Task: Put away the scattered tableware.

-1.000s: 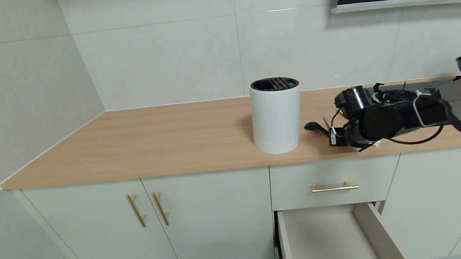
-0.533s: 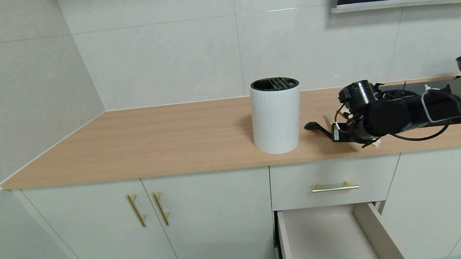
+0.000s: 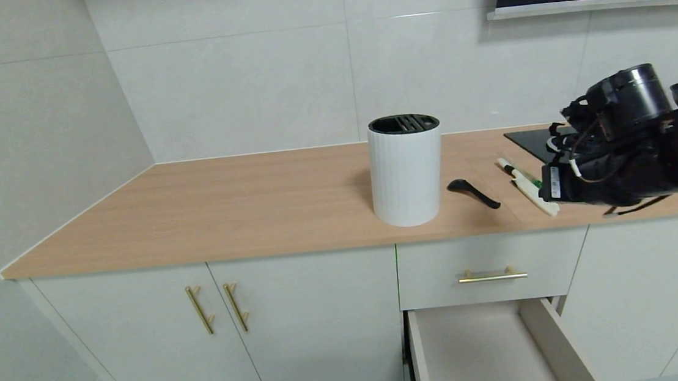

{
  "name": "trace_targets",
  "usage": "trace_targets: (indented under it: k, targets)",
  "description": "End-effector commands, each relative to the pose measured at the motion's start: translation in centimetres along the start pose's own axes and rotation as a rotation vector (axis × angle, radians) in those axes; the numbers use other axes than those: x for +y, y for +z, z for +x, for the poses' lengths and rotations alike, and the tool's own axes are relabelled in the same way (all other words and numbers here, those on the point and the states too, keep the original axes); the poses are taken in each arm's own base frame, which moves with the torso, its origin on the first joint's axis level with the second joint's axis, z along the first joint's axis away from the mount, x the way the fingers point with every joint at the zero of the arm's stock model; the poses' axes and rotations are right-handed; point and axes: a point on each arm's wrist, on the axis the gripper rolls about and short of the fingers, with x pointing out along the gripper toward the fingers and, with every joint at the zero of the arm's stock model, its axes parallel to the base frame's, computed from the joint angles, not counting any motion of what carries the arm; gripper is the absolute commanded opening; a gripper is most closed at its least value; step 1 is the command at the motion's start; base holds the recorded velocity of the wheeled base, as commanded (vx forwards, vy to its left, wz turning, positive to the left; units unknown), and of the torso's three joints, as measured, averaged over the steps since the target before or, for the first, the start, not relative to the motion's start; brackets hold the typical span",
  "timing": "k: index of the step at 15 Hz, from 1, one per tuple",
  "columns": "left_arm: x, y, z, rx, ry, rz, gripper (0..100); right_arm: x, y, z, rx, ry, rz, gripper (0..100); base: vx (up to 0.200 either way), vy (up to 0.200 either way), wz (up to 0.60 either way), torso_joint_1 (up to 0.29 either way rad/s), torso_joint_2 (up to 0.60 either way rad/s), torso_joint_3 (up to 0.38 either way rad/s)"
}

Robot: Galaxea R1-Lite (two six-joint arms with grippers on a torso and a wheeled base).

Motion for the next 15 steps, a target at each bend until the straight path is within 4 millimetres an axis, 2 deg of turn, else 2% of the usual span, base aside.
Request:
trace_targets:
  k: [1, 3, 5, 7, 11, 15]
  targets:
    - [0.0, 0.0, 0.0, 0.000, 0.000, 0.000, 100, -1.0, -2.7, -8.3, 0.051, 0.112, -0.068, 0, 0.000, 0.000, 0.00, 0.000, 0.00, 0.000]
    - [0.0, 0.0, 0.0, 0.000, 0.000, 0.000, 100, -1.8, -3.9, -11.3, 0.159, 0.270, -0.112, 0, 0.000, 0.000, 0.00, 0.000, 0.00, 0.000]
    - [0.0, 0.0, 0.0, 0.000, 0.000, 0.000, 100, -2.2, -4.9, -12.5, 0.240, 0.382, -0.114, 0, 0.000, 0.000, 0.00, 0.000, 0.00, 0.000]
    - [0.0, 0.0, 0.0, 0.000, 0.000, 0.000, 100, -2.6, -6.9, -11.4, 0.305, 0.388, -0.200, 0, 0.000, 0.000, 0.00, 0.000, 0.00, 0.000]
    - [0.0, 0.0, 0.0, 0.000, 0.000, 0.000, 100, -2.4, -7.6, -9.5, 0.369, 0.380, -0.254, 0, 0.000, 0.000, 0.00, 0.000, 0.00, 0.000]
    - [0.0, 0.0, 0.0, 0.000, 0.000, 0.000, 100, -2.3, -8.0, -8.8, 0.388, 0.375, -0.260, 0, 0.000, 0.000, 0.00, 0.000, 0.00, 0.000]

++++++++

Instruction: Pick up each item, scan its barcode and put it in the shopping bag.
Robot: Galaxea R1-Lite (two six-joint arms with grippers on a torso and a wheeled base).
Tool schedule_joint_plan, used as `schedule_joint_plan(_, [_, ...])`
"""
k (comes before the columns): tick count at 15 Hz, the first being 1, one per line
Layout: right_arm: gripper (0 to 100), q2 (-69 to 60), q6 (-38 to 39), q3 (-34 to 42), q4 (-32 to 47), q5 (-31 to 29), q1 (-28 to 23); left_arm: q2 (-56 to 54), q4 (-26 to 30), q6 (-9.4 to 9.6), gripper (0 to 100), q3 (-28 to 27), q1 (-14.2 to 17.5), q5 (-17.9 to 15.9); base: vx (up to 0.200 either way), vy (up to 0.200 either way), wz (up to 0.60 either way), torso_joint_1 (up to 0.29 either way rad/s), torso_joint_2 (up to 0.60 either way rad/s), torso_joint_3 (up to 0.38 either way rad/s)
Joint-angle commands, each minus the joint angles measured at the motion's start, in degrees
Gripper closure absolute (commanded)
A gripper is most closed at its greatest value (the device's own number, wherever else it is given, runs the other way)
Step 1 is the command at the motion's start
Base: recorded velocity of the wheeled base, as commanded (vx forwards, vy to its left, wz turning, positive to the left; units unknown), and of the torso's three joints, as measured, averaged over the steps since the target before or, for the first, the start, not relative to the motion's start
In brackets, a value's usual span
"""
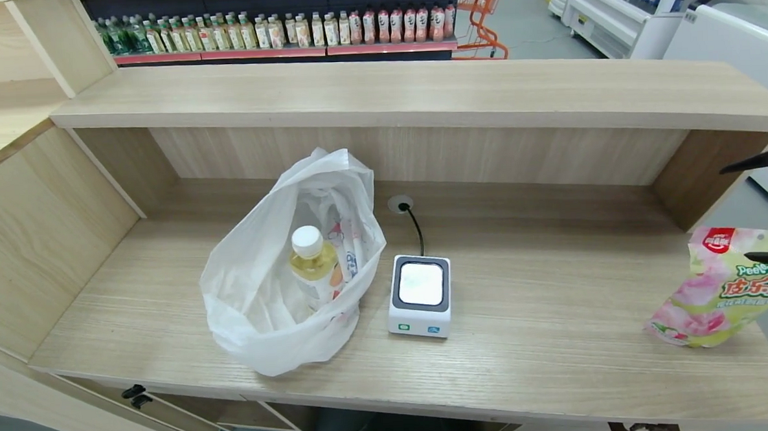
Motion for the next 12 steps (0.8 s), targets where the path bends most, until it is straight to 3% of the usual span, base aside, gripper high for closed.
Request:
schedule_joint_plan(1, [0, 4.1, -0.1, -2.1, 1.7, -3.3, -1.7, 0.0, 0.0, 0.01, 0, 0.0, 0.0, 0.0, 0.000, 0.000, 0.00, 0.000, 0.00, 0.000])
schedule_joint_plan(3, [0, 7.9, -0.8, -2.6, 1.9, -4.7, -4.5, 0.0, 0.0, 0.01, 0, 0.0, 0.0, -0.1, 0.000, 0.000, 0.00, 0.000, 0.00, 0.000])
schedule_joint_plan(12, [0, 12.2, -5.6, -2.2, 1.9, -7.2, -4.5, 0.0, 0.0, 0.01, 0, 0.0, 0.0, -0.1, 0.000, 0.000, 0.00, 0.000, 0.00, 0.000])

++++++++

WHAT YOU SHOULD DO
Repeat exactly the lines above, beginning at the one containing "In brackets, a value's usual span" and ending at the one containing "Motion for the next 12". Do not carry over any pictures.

RESPONSE
In brackets, a value's usual span
"""
Motion for the next 12 steps (0.8 s), targets where the path bends most, until it is straight to 3% of the usual span, base aside, gripper high for closed.

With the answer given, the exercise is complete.